BEGIN

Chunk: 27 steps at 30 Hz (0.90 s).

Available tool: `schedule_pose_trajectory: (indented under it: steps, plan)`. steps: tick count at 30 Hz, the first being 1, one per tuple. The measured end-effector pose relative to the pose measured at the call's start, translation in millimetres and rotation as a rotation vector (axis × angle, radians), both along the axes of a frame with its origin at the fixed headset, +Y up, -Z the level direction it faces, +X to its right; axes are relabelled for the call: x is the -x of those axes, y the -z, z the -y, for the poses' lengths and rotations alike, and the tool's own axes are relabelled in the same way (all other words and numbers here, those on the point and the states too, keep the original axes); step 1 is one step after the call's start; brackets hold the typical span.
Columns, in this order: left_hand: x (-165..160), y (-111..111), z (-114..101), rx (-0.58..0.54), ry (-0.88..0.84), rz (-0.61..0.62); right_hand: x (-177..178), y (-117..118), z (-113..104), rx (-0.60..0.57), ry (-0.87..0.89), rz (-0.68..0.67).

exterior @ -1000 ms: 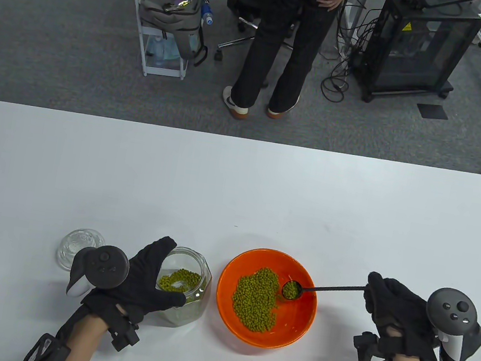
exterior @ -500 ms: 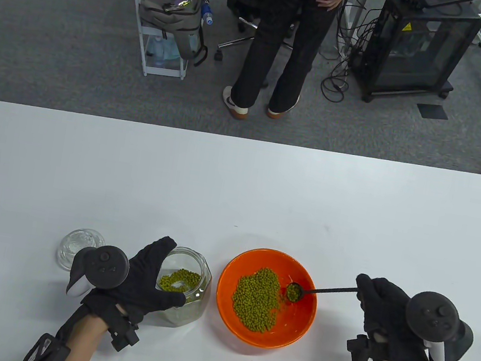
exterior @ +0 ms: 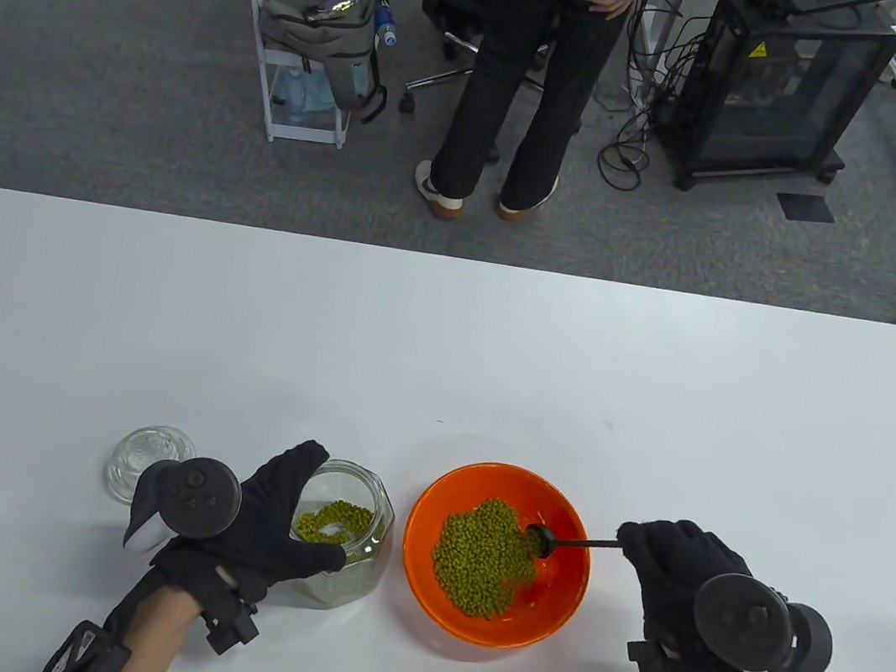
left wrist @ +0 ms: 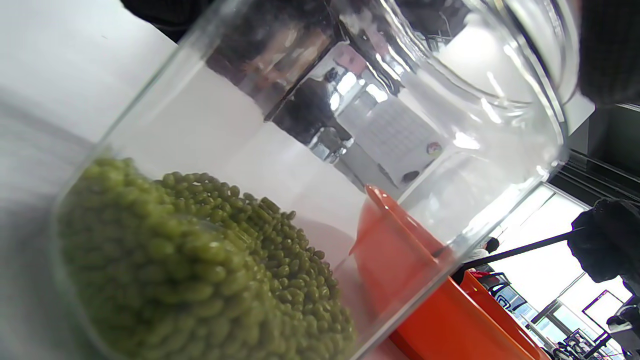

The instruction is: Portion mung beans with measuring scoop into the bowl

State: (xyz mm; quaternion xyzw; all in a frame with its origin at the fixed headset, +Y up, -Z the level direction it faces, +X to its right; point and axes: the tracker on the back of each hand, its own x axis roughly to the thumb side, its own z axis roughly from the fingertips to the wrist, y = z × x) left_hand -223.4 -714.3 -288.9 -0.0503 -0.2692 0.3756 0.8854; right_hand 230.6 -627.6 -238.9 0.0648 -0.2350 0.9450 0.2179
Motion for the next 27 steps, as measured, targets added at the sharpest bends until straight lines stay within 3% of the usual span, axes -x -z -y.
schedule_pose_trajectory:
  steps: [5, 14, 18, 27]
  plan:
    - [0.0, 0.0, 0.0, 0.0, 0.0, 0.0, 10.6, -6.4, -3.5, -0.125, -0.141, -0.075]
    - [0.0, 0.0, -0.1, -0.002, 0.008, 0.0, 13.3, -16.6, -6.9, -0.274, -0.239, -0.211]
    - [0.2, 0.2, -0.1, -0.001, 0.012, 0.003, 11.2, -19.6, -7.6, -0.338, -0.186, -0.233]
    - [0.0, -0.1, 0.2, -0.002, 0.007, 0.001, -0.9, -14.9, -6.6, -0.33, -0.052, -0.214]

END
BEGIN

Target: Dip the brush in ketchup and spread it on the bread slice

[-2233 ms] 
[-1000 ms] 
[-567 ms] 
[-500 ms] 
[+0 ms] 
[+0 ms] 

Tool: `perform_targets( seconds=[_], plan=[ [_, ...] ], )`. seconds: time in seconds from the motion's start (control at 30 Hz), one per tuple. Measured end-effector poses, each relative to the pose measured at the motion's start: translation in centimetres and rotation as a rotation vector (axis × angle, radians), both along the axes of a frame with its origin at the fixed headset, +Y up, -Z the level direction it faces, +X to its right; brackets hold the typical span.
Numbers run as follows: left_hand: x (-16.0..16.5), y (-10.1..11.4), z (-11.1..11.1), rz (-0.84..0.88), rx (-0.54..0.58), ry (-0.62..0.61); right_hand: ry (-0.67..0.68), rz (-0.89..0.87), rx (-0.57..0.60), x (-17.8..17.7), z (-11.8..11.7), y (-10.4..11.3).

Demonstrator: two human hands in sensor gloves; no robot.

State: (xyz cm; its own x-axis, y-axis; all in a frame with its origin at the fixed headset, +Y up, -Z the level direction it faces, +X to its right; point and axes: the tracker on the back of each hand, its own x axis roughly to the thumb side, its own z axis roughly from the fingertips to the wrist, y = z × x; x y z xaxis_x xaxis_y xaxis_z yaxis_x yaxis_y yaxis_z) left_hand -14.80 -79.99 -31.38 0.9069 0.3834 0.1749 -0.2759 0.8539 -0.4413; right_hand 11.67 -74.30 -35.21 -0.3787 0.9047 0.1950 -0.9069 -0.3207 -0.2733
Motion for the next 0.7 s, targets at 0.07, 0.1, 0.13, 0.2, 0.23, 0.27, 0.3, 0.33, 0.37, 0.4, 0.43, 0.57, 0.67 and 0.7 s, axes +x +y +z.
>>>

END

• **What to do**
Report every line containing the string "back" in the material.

• **Result for this exercise**
State: (xyz mm; quaternion xyzw; all in a frame with its origin at the fixed headset, +Y up, -Z the level direction it faces, +X to its right; point and axes: the tracker on the back of each hand, its own x axis roughly to the thumb side, its own z axis roughly from the fingertips to the wrist, y = z × x) left_hand -223.4 -714.3 -288.9 -0.0503 -0.2692 0.3756 0.8854; right_hand 230.6 -627.6 -238.9 0.0648 -0.2350 0.9450 0.2179
State: (xyz cm; its own x-axis, y-axis; all in a frame with its origin at the fixed headset, +Y up, -Z the level direction it faces, +X to its right; point and axes: the tracker on the back of each hand, its own x axis roughly to the thumb side, its own z axis roughly from the fingertips to the wrist, y = z × x; x y z xaxis_x xaxis_y xaxis_z yaxis_x yaxis_y yaxis_z) left_hand -14.80 -79.99 -31.38 0.9069 0.3834 0.1749 -0.2759 0.8539 -0.4413; right_hand 11.67 -74.30 -35.21 -0.3787 0.9047 0.1950 -0.9069 -0.3207 -0.2733

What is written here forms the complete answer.